After the reception, in the taxi I had to grab to make it to my train back to Jersey on time, the cabbie told me he has to work two extra hours every day to make what he used to make and pointed out all the empty cabs around us as we raced up Sixth Avenue in late afternoon when, he said, people would usually be fighting for taxis. Now, he says, it’s the cabbies fighting for customers.
Most artists and poets I know have lived a lot of their lives either in poverty or close to it, so these hard economic times are no surprise to most of us. But for others, it's getting rough out there. In my little community, there are numerous people I know who are facing immediate foreclosure on homes worth much less than their mortgages.
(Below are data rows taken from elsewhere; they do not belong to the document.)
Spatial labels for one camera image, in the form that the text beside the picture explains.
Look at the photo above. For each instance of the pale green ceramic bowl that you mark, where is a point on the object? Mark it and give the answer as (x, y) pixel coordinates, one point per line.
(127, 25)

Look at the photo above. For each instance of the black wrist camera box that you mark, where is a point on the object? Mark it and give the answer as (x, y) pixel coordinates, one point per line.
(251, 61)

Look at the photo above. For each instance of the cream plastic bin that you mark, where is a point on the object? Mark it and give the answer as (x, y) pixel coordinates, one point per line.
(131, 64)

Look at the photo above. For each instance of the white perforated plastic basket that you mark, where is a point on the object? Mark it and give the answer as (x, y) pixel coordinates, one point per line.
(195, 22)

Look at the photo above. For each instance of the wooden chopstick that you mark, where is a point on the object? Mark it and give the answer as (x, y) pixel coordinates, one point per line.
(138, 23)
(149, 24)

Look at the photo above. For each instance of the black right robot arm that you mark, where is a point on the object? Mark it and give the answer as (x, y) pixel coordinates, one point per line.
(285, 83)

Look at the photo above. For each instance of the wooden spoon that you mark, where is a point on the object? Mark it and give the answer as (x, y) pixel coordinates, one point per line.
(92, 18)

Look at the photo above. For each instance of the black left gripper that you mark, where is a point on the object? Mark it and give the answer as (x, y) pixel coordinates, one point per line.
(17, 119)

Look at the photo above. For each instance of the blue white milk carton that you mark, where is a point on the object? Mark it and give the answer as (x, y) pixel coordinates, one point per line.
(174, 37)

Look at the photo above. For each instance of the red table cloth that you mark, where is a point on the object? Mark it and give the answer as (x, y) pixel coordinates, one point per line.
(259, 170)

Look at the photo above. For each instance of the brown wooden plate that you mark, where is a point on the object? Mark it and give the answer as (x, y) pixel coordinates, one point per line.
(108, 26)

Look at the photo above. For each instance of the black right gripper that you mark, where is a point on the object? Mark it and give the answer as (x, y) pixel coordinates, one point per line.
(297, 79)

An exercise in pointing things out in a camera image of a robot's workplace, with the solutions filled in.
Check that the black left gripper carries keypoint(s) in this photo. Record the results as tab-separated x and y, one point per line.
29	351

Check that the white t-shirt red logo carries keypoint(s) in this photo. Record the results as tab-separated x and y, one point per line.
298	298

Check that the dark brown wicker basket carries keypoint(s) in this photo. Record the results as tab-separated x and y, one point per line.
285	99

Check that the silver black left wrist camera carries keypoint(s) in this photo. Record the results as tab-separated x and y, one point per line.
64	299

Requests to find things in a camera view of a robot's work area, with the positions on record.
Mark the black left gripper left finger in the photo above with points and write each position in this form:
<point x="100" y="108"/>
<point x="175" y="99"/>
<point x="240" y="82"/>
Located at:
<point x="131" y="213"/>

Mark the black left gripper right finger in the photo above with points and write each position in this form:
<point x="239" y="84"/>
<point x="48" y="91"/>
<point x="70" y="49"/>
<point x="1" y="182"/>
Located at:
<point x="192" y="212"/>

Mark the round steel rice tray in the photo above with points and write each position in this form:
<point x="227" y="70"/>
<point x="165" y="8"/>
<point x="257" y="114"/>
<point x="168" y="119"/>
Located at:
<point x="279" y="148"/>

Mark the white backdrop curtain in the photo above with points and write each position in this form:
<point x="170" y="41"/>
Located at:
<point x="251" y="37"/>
There are rumors of attempted suicides and marriages heading for separations and divorce over financial stress, people who thought they had solid investments for their kids and for their own old age, now forced to face moves to an unknown future much less economically secure, if at all.
I see it in Penn Station where the homeless have increased in just the past few weeks, in the empty stores in our little town, and the lowering real estate prices even in many Manhattan neighborhoods.
But life still goes on. Many great things came out of the Depression, not just art and writing and movies and music and plays and musicals, but individuals finding strength they didn’t know they had and families forging bonds much stronger than in good times.
Even the 1970s, when New York was broke and broken in many ways, so much vital creative energy and production was generated by that hard decade in the city. I was happy and am still grateful to have been a part of it.
From all the signs, things look like they will get tougher before they get better, so what better time to show signs of what that solid simple man of the cloth reminded those at the service today life is all about, “being kind, apparently.”